DIRECTIONS FOR THIS TASK: For the data below, report the number of lines that contain the string "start" and nothing else.

SOURCE MATERIAL:
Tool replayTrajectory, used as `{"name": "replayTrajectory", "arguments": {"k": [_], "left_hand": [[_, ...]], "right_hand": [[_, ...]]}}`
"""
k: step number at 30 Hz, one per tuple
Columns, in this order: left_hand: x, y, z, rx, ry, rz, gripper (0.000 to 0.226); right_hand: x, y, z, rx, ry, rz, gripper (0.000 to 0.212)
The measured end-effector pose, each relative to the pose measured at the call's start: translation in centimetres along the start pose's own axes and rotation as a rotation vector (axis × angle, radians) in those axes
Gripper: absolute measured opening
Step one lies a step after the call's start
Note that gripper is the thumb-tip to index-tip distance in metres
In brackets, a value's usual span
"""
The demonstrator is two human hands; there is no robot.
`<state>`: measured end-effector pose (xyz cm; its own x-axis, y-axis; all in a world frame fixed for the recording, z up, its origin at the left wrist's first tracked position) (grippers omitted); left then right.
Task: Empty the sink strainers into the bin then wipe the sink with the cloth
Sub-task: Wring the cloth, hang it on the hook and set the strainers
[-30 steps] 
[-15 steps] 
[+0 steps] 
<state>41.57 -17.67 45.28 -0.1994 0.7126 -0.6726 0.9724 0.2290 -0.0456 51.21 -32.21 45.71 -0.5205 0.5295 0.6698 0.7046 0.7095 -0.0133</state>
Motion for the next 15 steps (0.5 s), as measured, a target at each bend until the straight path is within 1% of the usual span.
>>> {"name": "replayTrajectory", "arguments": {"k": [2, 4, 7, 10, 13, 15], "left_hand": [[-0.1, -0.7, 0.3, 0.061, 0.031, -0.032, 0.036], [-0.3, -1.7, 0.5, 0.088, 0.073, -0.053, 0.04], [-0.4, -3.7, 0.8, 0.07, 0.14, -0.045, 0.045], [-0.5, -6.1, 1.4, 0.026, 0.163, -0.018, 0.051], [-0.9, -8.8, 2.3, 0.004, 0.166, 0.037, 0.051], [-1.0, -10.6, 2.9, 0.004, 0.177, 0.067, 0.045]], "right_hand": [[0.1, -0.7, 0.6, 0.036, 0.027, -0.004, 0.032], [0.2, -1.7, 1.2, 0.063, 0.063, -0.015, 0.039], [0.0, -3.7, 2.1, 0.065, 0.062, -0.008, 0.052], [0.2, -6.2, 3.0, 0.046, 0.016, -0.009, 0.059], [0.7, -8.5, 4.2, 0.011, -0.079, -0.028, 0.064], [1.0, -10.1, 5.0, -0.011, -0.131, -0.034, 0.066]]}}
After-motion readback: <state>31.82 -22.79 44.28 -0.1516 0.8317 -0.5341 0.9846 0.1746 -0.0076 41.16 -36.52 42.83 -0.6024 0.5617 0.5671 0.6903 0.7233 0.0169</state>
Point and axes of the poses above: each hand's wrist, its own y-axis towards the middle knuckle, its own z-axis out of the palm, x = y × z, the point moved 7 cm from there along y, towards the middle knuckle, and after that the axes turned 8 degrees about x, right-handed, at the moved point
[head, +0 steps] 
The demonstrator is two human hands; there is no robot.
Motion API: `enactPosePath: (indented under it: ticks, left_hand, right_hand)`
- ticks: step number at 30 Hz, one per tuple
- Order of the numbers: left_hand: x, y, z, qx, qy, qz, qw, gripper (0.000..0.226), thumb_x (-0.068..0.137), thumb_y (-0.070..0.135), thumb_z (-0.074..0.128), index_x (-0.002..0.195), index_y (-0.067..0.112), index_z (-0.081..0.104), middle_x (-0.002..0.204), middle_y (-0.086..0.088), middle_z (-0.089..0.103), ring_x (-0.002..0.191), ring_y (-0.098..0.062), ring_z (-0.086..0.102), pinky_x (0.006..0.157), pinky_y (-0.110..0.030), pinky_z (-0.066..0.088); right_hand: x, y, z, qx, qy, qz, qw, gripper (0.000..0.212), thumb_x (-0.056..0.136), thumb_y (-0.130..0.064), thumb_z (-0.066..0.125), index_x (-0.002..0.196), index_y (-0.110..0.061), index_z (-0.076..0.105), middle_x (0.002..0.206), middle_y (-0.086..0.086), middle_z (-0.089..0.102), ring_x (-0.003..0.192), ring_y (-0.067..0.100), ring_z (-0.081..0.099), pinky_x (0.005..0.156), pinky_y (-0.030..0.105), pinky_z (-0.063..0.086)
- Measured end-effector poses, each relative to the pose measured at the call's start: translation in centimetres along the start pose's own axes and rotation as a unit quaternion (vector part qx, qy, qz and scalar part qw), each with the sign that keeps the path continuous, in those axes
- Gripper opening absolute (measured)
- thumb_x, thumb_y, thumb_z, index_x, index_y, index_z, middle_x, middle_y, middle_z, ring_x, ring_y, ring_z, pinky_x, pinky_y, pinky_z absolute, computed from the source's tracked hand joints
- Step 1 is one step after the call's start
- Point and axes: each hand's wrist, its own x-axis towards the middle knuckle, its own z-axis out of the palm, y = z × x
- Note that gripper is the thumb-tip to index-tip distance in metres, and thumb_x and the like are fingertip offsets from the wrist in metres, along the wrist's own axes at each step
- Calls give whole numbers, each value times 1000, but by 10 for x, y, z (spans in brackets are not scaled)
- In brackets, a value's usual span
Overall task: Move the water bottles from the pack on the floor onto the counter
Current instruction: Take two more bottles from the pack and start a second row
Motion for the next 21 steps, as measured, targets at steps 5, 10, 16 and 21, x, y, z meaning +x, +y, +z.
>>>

RESULT: 5